Thousands rallied across Indonesia Monday in fresh demonstrations sparked by a raft of divisive legal reforms, including banning pre-marital sex and weakening the anti-graft agency.
At least two students have died and hundreds more were injured as unrest swept across the Southeast Asian archipelago, just weeks before President Joko Widodo kicks off a second term as head of the world's third-biggest democracy.
In the capital Jakarta, some 26,000 police and soldiers were deployed while large crowds -- including placard-carrying students and factory workers -- chanted for change near parliament, which was barricaded with barbed wire.
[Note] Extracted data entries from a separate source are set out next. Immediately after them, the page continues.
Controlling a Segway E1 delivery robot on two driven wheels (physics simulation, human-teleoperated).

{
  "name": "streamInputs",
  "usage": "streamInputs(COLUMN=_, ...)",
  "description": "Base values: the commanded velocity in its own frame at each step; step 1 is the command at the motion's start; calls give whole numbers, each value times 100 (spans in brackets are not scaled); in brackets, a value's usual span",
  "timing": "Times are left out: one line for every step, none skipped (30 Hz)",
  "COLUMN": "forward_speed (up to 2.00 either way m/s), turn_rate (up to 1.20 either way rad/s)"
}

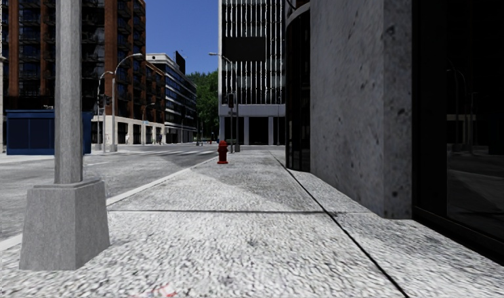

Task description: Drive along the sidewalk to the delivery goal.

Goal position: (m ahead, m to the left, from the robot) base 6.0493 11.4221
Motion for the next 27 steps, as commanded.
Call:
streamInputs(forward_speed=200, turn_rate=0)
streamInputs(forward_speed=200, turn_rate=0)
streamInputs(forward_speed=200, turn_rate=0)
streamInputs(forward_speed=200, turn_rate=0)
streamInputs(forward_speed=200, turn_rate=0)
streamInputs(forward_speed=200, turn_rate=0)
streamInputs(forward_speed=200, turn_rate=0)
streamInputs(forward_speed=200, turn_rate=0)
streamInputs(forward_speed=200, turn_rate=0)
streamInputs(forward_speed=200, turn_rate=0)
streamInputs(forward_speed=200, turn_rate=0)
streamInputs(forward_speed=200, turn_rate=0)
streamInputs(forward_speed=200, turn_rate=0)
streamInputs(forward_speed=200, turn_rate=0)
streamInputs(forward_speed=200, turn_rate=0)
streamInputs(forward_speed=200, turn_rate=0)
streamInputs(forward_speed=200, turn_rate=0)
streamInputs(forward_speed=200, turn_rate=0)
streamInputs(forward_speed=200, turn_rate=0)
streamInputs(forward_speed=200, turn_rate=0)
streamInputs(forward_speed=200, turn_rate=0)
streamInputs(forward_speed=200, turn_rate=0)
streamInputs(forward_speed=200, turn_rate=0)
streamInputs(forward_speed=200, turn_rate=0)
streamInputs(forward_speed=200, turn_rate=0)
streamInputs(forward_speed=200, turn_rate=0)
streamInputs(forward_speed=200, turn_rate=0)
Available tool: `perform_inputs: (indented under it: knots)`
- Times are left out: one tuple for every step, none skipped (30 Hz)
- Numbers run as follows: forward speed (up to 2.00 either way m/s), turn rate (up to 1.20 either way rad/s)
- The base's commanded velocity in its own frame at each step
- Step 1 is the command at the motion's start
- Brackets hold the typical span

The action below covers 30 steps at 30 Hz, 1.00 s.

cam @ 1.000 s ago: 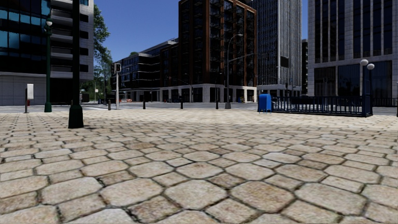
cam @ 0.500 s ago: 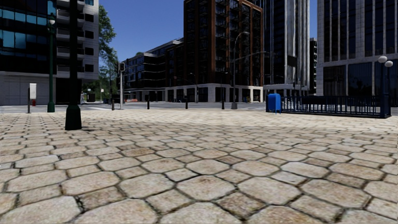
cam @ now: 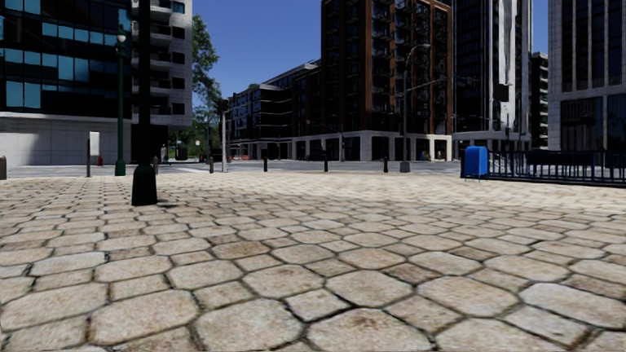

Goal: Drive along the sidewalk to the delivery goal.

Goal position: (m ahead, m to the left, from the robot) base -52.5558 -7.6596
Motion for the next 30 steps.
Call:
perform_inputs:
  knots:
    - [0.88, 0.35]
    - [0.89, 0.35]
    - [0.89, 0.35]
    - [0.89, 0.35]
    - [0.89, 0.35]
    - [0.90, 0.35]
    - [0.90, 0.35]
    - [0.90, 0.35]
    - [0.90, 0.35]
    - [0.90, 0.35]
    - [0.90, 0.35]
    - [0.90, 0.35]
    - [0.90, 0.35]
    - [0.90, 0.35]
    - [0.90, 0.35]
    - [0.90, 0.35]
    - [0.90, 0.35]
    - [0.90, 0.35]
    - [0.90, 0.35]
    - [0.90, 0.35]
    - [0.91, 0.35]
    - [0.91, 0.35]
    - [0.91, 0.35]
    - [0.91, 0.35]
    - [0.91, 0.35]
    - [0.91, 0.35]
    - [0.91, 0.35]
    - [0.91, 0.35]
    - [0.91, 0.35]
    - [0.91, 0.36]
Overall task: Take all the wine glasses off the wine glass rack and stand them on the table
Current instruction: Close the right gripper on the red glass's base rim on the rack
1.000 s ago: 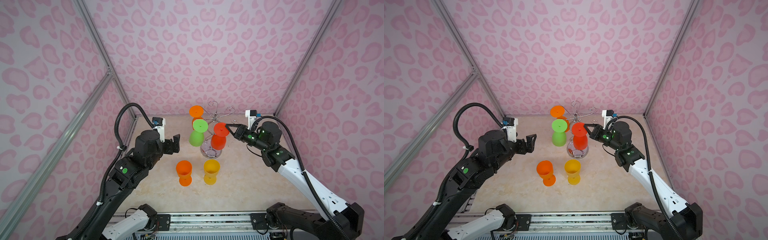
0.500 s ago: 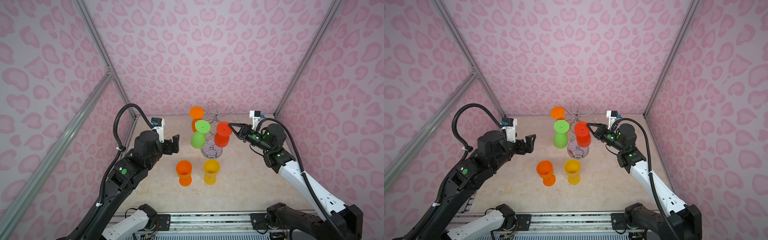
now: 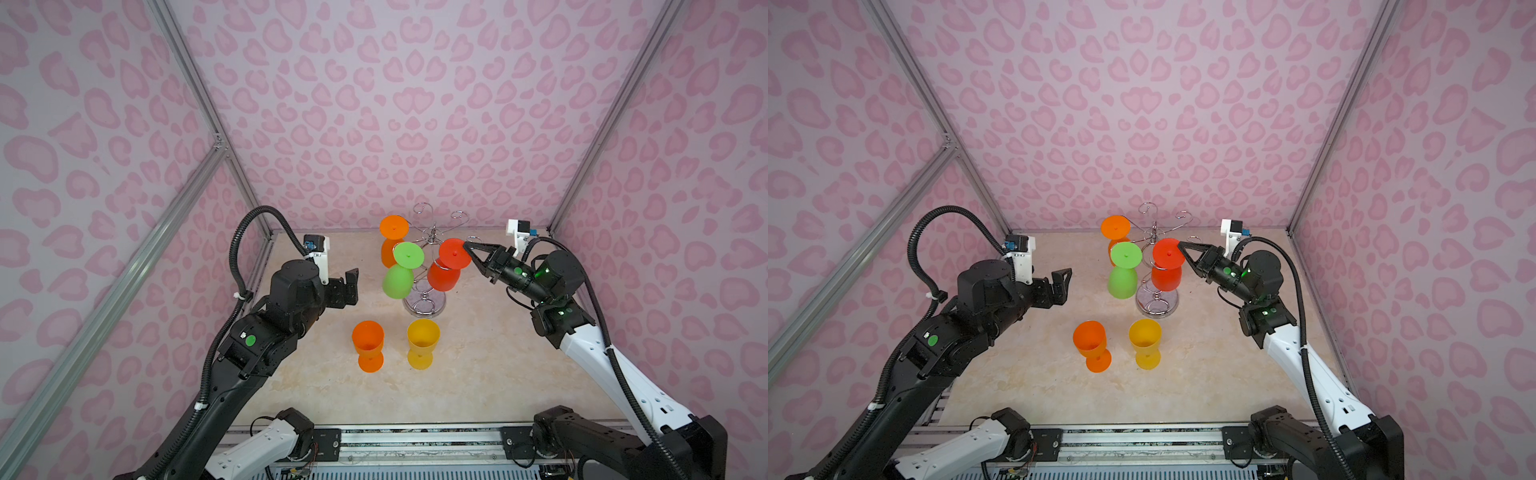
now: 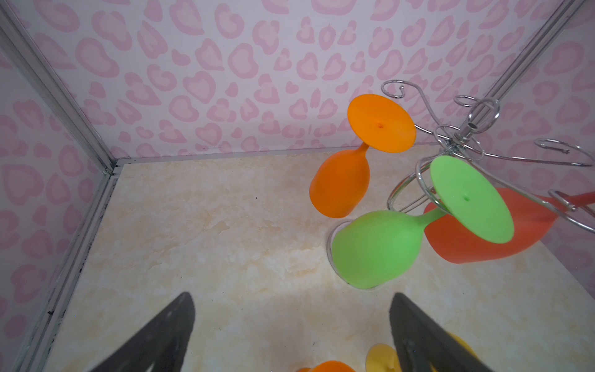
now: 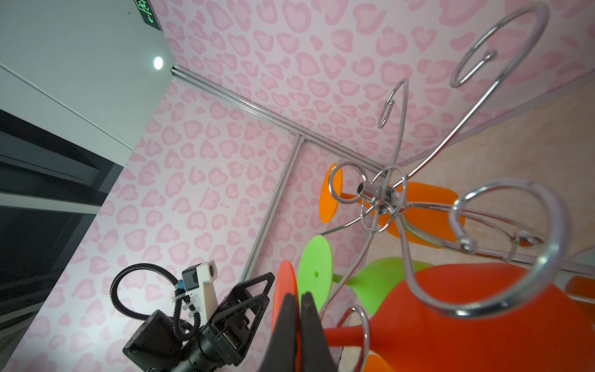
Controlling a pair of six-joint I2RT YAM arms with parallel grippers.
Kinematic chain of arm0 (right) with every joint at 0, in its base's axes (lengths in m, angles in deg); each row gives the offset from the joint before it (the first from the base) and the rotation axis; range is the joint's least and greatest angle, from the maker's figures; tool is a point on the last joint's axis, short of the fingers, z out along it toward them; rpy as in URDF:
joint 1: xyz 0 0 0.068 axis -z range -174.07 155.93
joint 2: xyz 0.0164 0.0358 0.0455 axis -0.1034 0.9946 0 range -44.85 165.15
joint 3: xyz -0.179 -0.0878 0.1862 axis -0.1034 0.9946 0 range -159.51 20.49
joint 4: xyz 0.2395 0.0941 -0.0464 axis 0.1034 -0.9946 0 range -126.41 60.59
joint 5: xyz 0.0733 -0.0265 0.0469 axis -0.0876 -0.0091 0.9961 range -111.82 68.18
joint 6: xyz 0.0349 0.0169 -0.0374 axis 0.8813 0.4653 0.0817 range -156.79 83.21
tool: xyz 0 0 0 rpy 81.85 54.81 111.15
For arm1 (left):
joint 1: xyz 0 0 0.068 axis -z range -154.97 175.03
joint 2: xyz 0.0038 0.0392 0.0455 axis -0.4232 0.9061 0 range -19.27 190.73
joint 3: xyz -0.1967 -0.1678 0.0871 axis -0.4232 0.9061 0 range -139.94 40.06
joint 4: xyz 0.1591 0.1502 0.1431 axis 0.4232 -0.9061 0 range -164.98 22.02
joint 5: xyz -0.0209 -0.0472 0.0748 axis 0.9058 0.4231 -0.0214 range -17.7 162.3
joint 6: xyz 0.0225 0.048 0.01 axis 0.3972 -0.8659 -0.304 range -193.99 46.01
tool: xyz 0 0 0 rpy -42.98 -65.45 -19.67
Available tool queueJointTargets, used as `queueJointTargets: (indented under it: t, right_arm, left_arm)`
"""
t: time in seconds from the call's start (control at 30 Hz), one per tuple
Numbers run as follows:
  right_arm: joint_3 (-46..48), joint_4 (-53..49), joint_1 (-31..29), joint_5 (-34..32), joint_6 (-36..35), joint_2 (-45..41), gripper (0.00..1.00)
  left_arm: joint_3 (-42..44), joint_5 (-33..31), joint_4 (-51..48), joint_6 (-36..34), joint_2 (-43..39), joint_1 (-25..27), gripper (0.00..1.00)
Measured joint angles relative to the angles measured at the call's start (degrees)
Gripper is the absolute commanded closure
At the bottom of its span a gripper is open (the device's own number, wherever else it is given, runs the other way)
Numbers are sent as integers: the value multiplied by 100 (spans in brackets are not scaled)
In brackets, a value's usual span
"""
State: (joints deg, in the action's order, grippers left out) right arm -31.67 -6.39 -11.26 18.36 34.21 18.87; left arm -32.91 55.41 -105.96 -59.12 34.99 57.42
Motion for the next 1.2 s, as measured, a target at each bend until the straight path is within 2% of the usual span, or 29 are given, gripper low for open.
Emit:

The demonstrations have been fuelled by a proposed bill that includes dozens of legal changes -- from criminalising pre-marital sex and restricting contraceptive sales, to making it illegal to insult the president and toughening the Muslim-majority country's blasphemy law.
The protests are among the biggest student rallies since mass street demonstrations in 1998 toppled the Suharto dictatorship.
Passage of the reforms has now been delayed, while Widodo has said he would consider revising a separate bill that critics fear would dilute the powers of Indonesia's corruption-fighting agency, known as the KPK.
"Why is this law being revised?" said Lukmanul Hakim Ahbr, a 24-year-old Indonesian who said he returned from his studies in neighbouring Malaysia to join the protests.
"We students... reject any revision that will weaken the KPK," he added.
Some held banners that read: "Cancel regulations that threaten people's rights and the environment."